Besides politics, Madame raised a loving family with her beloved Dr Arthur Leon and Beverley recalled that Madame had mentored her – “It is foolishness that women don’t support each other.” Founded in the 1940s, The Rose Leon School of Beauty empowered thousands of young women and Madame’s manufacturing company for her beauty products created even more employment. Her daughter, that elegant, understated leader Gloria Millwood continues the business to this day.

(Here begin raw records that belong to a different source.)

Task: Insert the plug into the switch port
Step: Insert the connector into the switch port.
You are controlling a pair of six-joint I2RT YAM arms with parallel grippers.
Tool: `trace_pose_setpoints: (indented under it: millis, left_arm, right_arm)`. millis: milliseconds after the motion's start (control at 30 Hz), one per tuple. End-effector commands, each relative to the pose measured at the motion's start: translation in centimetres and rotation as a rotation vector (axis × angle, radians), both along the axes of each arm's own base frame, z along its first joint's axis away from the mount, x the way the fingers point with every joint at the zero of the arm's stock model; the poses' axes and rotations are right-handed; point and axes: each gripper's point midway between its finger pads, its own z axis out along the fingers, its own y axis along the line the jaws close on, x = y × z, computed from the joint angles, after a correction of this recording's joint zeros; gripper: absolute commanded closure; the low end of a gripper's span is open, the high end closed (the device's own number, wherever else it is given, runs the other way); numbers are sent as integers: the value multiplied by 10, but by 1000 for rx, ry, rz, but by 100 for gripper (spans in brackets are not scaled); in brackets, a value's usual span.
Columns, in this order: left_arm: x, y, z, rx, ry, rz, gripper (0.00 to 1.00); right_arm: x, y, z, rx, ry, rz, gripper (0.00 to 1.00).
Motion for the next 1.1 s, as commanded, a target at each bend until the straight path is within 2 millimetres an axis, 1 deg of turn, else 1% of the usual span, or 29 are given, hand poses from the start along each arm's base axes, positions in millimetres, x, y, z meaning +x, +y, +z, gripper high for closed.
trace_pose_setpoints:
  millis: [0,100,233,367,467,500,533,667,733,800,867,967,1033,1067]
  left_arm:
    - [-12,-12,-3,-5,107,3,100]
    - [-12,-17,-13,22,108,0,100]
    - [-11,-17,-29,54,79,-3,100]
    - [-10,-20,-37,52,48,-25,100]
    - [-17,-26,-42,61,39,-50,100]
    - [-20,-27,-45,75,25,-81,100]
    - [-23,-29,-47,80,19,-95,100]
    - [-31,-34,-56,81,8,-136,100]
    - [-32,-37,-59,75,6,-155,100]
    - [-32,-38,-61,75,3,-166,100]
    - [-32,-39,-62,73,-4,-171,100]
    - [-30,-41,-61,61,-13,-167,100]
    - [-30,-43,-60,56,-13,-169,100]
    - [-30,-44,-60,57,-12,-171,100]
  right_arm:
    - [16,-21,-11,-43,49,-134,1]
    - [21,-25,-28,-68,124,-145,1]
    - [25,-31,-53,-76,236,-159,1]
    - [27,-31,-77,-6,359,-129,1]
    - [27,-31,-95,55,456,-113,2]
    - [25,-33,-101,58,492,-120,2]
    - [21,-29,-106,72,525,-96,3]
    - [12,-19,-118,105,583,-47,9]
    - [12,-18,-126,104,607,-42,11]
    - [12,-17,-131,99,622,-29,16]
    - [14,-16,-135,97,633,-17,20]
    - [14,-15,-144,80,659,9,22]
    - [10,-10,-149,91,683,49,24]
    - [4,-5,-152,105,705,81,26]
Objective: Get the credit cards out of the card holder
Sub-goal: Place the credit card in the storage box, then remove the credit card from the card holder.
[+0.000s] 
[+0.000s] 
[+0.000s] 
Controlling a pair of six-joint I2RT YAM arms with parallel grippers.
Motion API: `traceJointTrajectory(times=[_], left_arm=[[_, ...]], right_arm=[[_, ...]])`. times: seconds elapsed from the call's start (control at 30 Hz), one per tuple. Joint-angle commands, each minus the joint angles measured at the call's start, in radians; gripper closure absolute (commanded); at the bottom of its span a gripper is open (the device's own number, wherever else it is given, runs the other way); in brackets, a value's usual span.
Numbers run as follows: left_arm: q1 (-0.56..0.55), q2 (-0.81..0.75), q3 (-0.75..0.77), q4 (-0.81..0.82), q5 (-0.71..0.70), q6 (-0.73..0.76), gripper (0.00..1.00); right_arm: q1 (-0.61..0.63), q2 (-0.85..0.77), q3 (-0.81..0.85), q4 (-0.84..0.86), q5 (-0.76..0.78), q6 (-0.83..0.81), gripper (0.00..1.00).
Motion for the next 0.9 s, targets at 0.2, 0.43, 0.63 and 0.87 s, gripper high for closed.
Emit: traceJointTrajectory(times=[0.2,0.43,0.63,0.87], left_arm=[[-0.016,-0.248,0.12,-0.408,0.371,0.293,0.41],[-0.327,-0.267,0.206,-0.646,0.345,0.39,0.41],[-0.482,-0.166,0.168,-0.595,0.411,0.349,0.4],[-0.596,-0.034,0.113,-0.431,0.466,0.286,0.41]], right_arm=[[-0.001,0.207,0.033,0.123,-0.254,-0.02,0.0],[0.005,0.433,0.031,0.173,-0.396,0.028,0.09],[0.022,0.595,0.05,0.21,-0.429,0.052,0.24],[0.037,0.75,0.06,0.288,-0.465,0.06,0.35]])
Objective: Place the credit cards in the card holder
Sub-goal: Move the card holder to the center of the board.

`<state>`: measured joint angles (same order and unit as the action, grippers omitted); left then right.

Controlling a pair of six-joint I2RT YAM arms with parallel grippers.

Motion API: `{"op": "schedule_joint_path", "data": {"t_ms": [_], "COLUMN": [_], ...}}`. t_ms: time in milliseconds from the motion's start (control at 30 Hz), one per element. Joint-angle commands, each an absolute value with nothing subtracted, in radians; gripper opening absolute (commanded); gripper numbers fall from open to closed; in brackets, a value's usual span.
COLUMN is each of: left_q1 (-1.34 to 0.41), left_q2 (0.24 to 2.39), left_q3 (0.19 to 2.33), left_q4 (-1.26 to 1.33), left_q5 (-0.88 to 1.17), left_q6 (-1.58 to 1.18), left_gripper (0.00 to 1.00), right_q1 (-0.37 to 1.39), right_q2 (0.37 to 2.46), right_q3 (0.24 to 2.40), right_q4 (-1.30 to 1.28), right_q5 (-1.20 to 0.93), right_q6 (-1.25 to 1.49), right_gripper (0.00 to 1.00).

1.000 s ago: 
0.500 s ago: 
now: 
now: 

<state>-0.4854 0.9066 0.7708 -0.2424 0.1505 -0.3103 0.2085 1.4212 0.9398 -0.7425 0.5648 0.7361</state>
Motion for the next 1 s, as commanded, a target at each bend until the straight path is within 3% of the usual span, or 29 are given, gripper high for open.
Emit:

In that auditorium in the PCJ building, were many high-achieving sisters: Jeanette Grant-Woodham and Syringa Marshall Burnett, former leaders of the Senate, Dorothy Pine-McLarty, independent member of the Electoral Commission of Jamaica, St Andrew Custos Marigold Harding, Dr Blossom O’Meally Nelson, Judith Wedderburn, Hilary Nicholson, Dr Leith Dunn and Faith Webster. We saw the dedicated members of the Jamaica Women’s Political Caucus (JWPC) led by the dynamic Merline Daley, Hermione McKenzie, Evelyn Smart who recently authored an important book on Jamaican women in politics, Dr Louise Spencer-Strachan, and Marie Thompson. There was Jean Wilson whose revolutionary poem ‘No More Smalling Up of Me’ was read by our powerful speaker.
Our sisters from overseas were there to listen as well: recently appointed Head of Delegation for the European Union to Jamaica, Ambassador Paola Amadei; South African High Commissioner Mathu Joyini and French Ambassador Ginette de Matha.
I noted however that we did not have enough of our younger women (and men!) in that room. The World Bank Trainer’s Manual on Gender and Development says it straight: “Failure to address gender issues in project development interventions can lead to inefficient and unsustainable results... Addressing gender concerns in economic and social development status promises major payoffs not only at the individual level but, most importantly, at the societal level.”
Gender equality is indeed ‘a sacred space’ as described by Beverley Manley-Duncan – the space in which our girls and boys will be able to grow into the loving women and men who will take Jamaica to our rightful place.